I had the same thing (Score:3, Interesting)
The worst part was at one point it had swollen up so bad it killed a tooth, it popped and some yellowish-white paste came out of the side of my mouth.
It smelled worse then it tasted, which was.. well not nice.
This happened three or four times. I never went to see a doctor for it.
I also found, twice, what I thought of as being a calcium deposit in the back of my through. The skin around it was very red and irritated - and it made me cough. At times I would cough up what I could only equate to being really old cottage cheese - it was the right consistency and smelled like rotting milk.
This went on for quite a while, and got pretty bad at one point.
Eventually, largely because of the cottage cheese coming out of my lungs, I presumed it was being caused by my smoking habbit.
So, I switched to Newports because they 'felt good' when smoking them. Not I felt good, but the smoke felt good on my through and in my lungs. I spent the next month or so coughing out tons of crap, but I kept smoking them as I figured it must be clearing it out.
Obviously my problem was minor in comparison, though.
Having the popping sensation under armpits sounds like it's in his lymph nodes as well.
I certainly know this, if it comes back I'll treat it more seriously next time. I guess I never really thought about how long "I" had my problems - but it went on for atlesat a year before I even gave real notice to it. I equated the issue with a recent move and assumed it to be allergies, though, moreso I just really didn't care.

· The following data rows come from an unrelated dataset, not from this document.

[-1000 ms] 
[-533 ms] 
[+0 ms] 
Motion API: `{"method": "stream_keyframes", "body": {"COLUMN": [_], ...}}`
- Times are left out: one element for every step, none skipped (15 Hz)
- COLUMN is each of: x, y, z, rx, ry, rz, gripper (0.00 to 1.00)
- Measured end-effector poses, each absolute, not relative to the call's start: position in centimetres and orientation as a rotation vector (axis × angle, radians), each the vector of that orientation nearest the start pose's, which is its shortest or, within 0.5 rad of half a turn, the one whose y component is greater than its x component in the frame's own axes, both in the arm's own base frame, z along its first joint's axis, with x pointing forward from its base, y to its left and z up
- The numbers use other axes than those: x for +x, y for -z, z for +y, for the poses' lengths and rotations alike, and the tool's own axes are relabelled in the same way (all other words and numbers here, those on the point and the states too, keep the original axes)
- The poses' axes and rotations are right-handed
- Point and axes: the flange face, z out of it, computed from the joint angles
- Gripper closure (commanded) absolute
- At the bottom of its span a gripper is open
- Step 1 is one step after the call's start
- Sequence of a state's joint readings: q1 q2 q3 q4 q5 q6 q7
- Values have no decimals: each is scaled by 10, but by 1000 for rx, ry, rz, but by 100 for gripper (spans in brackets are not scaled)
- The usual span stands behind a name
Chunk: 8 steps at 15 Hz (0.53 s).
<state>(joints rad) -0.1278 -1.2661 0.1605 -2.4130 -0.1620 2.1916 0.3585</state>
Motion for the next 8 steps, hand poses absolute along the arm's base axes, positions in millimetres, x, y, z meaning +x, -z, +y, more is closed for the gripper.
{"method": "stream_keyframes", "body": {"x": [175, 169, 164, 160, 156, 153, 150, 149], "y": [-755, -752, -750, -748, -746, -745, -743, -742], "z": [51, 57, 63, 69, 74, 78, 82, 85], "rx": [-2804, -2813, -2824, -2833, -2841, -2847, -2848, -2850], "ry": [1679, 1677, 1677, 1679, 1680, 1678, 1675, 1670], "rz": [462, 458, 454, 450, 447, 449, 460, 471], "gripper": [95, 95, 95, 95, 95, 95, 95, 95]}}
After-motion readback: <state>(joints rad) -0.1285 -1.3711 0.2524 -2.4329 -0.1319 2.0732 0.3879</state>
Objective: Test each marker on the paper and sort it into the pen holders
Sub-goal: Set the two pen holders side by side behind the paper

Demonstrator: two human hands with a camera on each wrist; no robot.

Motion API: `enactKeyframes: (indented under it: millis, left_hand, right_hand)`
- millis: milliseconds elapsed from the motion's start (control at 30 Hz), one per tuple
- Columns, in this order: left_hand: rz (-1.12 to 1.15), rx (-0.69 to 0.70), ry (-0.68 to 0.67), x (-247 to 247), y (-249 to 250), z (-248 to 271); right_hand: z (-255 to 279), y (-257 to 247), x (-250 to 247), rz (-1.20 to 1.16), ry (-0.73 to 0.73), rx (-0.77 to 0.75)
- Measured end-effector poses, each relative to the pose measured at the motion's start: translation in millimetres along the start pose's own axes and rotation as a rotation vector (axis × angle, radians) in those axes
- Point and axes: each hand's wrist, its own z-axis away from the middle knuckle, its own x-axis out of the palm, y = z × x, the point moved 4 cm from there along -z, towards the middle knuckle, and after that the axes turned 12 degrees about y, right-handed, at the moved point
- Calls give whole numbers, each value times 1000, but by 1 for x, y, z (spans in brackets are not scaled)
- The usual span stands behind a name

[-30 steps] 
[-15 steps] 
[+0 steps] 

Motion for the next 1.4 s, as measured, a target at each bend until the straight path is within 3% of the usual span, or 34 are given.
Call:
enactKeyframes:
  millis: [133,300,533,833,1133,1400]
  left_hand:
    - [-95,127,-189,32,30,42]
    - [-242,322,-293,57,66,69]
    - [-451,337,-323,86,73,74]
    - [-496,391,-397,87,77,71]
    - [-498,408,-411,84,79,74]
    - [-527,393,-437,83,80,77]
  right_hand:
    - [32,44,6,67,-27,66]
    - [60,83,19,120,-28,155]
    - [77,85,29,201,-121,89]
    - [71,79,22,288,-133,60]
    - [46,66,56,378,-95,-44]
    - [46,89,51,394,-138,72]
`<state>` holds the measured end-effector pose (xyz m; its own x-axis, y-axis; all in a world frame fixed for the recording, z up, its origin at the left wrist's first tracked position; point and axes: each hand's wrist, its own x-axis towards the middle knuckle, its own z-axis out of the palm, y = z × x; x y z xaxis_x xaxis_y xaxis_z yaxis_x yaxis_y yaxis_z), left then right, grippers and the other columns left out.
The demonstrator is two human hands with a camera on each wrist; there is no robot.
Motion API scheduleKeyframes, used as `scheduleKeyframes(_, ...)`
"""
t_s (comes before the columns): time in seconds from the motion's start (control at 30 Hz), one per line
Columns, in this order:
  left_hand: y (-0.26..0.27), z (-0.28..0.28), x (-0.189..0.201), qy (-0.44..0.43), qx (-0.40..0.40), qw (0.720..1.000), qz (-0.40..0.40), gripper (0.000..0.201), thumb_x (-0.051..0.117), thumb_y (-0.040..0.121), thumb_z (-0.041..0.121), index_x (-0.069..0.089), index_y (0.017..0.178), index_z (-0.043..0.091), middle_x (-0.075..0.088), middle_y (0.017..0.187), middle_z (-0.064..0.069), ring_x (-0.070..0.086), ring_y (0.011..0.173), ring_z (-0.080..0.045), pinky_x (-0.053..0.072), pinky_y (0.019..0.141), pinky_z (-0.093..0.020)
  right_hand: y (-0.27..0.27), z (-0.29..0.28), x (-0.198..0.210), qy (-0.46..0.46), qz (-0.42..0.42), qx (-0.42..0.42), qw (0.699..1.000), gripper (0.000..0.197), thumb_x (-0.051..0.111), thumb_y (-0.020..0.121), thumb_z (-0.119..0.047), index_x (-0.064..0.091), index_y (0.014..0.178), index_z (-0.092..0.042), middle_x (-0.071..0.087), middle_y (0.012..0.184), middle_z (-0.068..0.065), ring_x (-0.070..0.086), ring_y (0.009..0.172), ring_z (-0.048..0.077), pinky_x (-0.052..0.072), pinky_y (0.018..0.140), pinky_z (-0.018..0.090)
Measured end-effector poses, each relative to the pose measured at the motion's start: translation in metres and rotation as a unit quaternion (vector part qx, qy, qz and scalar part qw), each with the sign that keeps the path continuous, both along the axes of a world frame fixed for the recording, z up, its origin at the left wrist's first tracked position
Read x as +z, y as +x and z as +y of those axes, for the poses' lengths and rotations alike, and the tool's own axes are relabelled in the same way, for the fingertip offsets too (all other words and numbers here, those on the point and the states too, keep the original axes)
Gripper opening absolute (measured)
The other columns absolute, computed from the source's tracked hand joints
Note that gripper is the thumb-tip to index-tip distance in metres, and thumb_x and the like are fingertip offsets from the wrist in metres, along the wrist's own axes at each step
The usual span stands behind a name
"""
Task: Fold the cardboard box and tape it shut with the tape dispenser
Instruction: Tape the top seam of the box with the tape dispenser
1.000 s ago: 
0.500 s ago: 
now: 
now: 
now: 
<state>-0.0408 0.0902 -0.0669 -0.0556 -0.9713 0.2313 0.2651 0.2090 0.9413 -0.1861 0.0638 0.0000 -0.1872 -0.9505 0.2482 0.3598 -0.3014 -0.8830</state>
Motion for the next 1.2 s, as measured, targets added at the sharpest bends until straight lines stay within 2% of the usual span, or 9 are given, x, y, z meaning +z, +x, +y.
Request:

Having read this, next time I'll care a lot more.
almost sounds like hanta virus (Score:3, Interesting)
It's common in western states.
It affects the lungs.
It causes decreased oxygen in the blood (which may explain the elevation problems)
It would seem likely that the first doctors in CA would have diagnosed it if it was indeed hantavirus. So maybe I'm off base. It's easy to map a number of diseases into common symptoms, especially if a common symptom is that you just feel bad.